Bir arkadaş partisinin Facebook etkinlik sayfası yoksa, artık gitmiyorum bile! Eskiden teknoloji forumu, yemek pişirme forumu, U2 sevenler forumu gibi forumlar vardı. Şimdi, ise, Facebook üzerinde gruplar ve sayfalar var. İnsanlar, konuşma özgürlüklerini kullanarak, kendileri gibi düşünen insanlarla bir araya gelip gruplar yaratabiliyor veya üye olabiliyor. Yani herkes dilediğince kendini ifade edebiliyor; tabiki nefret söylemi, ırkçılık, ayrımcılık gibi şeylere kesinlikle izin verilmiyor.

Profil, grup ve hayran sayfası kavramlarını aydınlatır mısın bizim için. Bireysel ve kurumsal kullanıcıların bu konularda kafası pek karışık!
Facebook profilleri bireyleri temsil etmek içindir. Facebook, kullanıcılarına arkadaşlarıyla ve tanıdıkları insanlarla etkileşime girebilecekleri güvenli bir ortam sunmayı amaçlamaktadır. Facebook hesapları öncelikle kişilerin gerçek hayattaki arkadaş çevresi ile özgün iletişim kurması içindir. Facebook sitesinde 'Facebook helps you connect and share with the people in your life' diyerek, aslında bir arkadaşlık sitesi olduğunun, bir çöpçatanlık sitesi olmadığının altını çiziyor.

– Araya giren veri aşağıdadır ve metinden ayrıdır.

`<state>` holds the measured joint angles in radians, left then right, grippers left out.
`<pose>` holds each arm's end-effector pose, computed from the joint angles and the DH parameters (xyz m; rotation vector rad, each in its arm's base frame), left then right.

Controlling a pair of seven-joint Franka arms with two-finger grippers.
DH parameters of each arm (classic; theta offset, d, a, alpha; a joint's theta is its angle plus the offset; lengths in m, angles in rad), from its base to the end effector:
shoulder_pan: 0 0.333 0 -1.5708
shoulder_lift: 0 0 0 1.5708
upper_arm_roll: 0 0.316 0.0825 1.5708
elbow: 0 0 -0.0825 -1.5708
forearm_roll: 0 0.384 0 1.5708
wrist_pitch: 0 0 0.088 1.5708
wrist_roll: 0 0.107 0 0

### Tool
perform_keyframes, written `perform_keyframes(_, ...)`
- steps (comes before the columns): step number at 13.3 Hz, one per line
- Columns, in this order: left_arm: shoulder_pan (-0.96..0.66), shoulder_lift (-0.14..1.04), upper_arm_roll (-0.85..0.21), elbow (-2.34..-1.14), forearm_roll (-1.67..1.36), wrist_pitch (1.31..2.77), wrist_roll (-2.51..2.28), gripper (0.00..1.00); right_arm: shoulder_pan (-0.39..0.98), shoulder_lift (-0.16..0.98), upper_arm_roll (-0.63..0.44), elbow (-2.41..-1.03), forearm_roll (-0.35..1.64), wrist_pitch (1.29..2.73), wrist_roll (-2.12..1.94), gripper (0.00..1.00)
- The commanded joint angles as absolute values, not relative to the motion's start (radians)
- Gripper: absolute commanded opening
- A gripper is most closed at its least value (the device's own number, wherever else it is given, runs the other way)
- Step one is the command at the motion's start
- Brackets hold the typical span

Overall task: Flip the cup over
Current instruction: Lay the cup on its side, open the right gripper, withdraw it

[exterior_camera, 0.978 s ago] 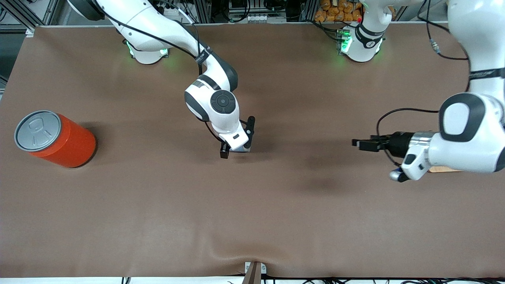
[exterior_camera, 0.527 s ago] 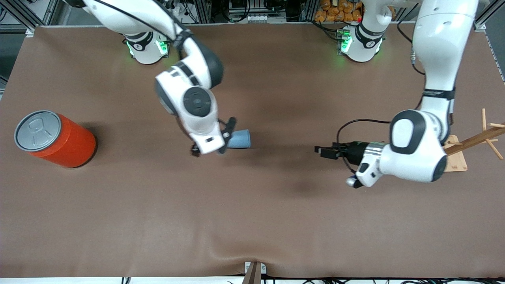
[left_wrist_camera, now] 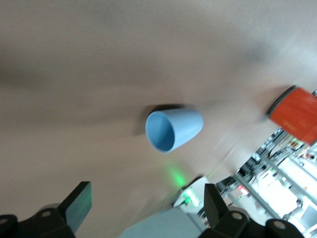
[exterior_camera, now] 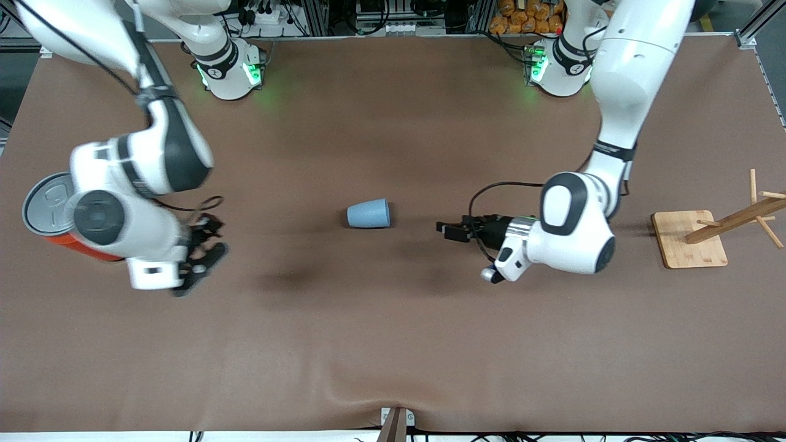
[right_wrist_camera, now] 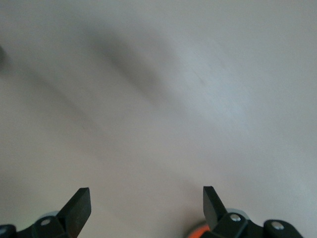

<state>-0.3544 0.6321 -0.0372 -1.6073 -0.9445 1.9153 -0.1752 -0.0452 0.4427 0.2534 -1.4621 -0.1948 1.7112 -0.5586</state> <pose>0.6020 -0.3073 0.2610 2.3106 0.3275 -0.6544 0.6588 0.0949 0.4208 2.8379 1.1960 -0.2934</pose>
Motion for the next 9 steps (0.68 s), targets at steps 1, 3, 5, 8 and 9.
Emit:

Facebook'u grubunuzu veya kulübünüzü temsil etmek için kullanmak istiyorsanız, Gruplar uygulamasını sunuyoruz. Örnek: Kayak sevenler grubu, Sezen Aksu hayranları, Seferhisar esnafı, vs. Gruplar sayesinde, ortak ilgi alanlarına sahip kullanıcılar hedeflerini ifade etmek, konuları tartışmak, fotoğraf paylaşmak ve daha fazlası için bir araya gelebilir. Temsil ettiğiniz bir işletme, marka veya sanatçı için bir mevcudiyet oluşturmak istiyorsanız, Facebook Sayfalarını düşünmek isteyebilirsiniz. Sayfalar bu işletmelerin mesaj iletmelerini, içerik paylaşmalarını, hayranlarıyla etkileşime geçmelerini ve hayranlarının arkadaşlarına önerileri sayesinde yeni kitlelere sahip olmalarını sağlayacak şekilde optimize edilmiştir.

Henüz Facebook'ta veya diğer sosyal platformlarda olmayanlara ne söylemek istersin?Azizim, bütün dünya Facebook'ta, sen nerdesin? Şahsen ben Facebook’ta olmayan insanların çağın bir hayli gerisinde olduğunu düşünüyorum. İnternette vakit geçiren insanların asosyal olduğu zannediliyor, açıkçası ben de Facebook ile tanışmadan önce bu önyargıya sahiptim. Oysaki, Facebook, farklı bir iletişim kanalı sağlayarak insanları birleştiren, onları etkileşime geçiren ve iletişimin kalitesini arttıran bir platform. Sosyal medya işte, adı üzerinde... Biz kabul etsek de etmesek de, değişen çağla birlikte iletişim konsepti de tamamen değişiyor ve gelişiyor. Buna ayak uydurmak sıze kalmış.